▸ PROBLEM REQUIREMENTS:
An exact transcription of all the data is required; the pictures are to be left out.

▸ EXERCISE DATA:
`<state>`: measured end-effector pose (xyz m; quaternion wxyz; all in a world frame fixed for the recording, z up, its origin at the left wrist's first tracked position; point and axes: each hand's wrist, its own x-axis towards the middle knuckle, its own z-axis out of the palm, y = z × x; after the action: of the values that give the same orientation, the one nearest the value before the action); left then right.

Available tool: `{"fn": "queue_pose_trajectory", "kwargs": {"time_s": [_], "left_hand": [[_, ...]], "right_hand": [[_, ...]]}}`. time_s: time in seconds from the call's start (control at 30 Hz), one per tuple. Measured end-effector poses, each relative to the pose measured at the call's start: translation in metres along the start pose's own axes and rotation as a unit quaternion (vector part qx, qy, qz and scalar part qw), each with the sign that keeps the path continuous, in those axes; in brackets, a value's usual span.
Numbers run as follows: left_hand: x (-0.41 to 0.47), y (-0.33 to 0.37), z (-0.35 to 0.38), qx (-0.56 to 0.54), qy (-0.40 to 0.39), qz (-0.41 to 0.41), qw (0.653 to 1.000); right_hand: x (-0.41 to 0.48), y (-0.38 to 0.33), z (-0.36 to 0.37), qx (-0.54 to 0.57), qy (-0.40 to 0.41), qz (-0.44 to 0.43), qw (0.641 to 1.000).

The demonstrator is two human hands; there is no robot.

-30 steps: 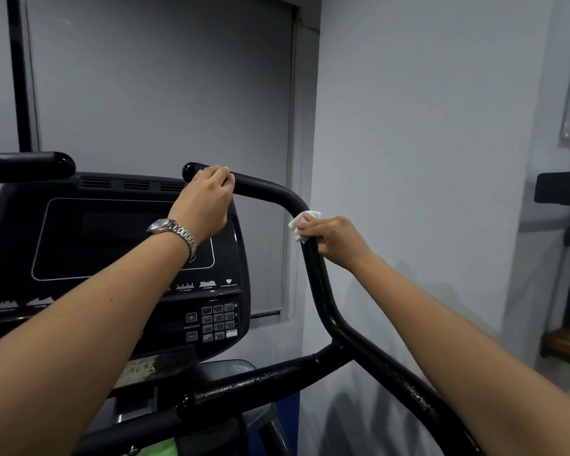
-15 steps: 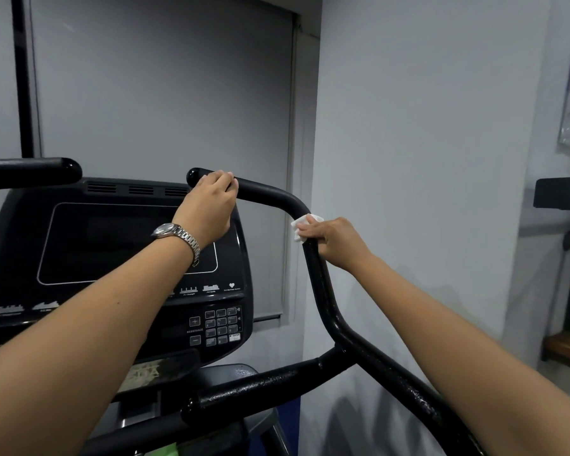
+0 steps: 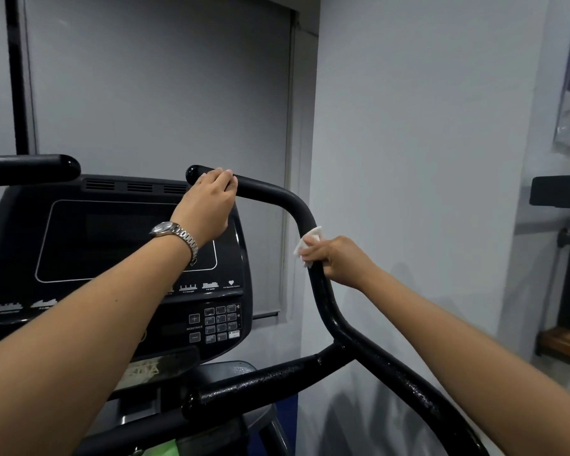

▸ ANSWER SPACE:
`<state>`: measured end-effector pose (xyz m; quaternion wxyz; all in a world frame fixed for the recording, z up, its origin at the left wrist's first tracked position; point and axes: each hand's wrist, its own x-axis towards the middle knuckle, its own z-axis out of the palm, y = z × x; after the action: of the values that give the same orientation, the one nearest the value before the action); left then right.

Available tool: `{"fn": "queue_pose_trajectory", "kwargs": {"time_s": [_], "left_hand": [[_, ...]], "right_hand": [[_, ...]]}}`. time_s: time in seconds from the call's start (control at 30 Hz), one per tuple. Measured end-effector poses, each relative to the pose measured at the call's start: translation in metres along the start pose's own axes and rotation as a unit quaternion (vector part qx, qy, qz and scalar part qw), each with the sign that keeps the path continuous, in those axes; in brackets, a value's usual span.
Numbers run as follows: left_hand: x (-0.41 to 0.47), y (-0.33 to 0.37), z (-0.35 to 0.38), qx (-0.56 to 0.54), qy (-0.40 to 0.39), qz (-0.41 to 0.41), qw (0.653 to 1.000); right_hand: x (-0.41 to 0.48), y (-0.38 to 0.33), z (-0.36 to 0.37), qx (-0.54 to 0.57), qy (-0.40 to 0.41), qz (-0.44 to 0.43), qw (0.641 to 1.000).

The demonstrator is two human hands; there is no robot.

-30 steps: 
-15 steps: 
+0 steps: 

The exercise requires no more work.